• **WORK ITEM**
In the entries below, which lines run from the one containing "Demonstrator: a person" to the one containing "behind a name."? Copy exactly those lines, ends included, and no others.

• **GIVEN RECORDS**

* * * * * * *

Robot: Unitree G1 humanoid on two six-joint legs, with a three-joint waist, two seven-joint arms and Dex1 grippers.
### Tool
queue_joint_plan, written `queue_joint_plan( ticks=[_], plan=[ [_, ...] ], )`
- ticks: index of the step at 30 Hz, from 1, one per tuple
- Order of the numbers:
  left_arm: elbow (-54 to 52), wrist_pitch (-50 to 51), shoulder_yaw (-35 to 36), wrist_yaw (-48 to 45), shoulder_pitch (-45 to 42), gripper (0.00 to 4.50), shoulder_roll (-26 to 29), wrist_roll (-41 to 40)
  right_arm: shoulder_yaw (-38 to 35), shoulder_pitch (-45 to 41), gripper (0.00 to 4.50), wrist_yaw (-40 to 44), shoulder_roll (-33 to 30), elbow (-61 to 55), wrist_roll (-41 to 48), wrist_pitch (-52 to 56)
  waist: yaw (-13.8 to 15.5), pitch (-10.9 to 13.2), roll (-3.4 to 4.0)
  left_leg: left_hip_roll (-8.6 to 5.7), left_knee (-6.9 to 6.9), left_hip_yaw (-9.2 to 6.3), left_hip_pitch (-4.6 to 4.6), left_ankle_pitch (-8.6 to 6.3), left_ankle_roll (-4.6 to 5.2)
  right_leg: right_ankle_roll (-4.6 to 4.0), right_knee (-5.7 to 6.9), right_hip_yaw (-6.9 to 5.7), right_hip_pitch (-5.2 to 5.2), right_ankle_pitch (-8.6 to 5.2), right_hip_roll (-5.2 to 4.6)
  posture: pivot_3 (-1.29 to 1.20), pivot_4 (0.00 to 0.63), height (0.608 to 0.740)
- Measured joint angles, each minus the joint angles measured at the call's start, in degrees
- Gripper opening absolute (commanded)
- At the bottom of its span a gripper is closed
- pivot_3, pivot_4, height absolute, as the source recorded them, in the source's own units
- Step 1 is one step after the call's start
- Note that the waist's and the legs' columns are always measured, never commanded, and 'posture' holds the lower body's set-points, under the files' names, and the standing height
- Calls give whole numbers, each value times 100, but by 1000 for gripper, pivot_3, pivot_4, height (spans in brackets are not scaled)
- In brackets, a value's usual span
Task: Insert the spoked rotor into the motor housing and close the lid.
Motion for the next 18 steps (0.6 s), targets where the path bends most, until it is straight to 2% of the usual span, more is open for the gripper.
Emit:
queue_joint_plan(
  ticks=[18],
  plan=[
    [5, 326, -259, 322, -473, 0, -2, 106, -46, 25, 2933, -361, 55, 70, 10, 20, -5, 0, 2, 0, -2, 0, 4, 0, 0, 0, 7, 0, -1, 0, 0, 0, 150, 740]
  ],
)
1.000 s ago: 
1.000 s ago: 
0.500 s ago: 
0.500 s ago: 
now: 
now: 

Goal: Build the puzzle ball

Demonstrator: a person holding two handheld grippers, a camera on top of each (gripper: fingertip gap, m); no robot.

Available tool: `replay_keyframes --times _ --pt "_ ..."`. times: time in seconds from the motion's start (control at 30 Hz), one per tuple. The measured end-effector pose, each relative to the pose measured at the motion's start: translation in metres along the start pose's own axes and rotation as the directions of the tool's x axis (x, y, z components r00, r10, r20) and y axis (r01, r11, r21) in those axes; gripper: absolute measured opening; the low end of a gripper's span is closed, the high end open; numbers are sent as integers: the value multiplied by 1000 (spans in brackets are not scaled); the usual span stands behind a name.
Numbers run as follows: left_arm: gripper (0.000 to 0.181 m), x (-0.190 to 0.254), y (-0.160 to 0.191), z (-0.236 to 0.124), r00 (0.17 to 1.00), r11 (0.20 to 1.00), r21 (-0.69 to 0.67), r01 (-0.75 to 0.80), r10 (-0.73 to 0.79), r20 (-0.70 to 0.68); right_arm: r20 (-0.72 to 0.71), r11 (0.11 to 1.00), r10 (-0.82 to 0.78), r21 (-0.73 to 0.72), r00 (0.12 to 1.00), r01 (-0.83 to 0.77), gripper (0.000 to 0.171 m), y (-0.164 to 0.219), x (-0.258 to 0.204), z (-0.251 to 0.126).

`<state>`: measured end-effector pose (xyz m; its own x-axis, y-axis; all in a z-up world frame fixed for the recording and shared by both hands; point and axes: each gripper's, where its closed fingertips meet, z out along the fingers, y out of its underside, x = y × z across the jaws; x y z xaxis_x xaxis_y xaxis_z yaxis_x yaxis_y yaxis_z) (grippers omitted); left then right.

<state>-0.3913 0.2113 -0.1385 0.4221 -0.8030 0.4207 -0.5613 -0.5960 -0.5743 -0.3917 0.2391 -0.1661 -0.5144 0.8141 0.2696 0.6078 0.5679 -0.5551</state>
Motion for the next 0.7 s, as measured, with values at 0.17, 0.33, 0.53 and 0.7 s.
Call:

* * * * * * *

• **REPLY**
Demonstrator: a person holding two handheld grippers, a camera on top of each (gripper: fingertip gap, m); no robot.

Available tool: `replay_keyframes --times _ --pt "_ ..."`. times: time in seconds from the motion's start (control at 30 Hz), one per tuple. The measured end-effector pose, each relative to the pose measured at the motion's start: translation in metres along the start pose's own axes and rotation as the directions of the tool's x axis (x, y, z components r00, r10, r20) and y axis (r01, r11, r21) in those axes; gripper: absolute measured opening; the low end of a gripper's span is closed, the high end open; numbers are sent as integers: the value multiplied by 1000 (spans in brackets are not scaled); the usual span stands behind a name.

Nothing else belongs to this exercise.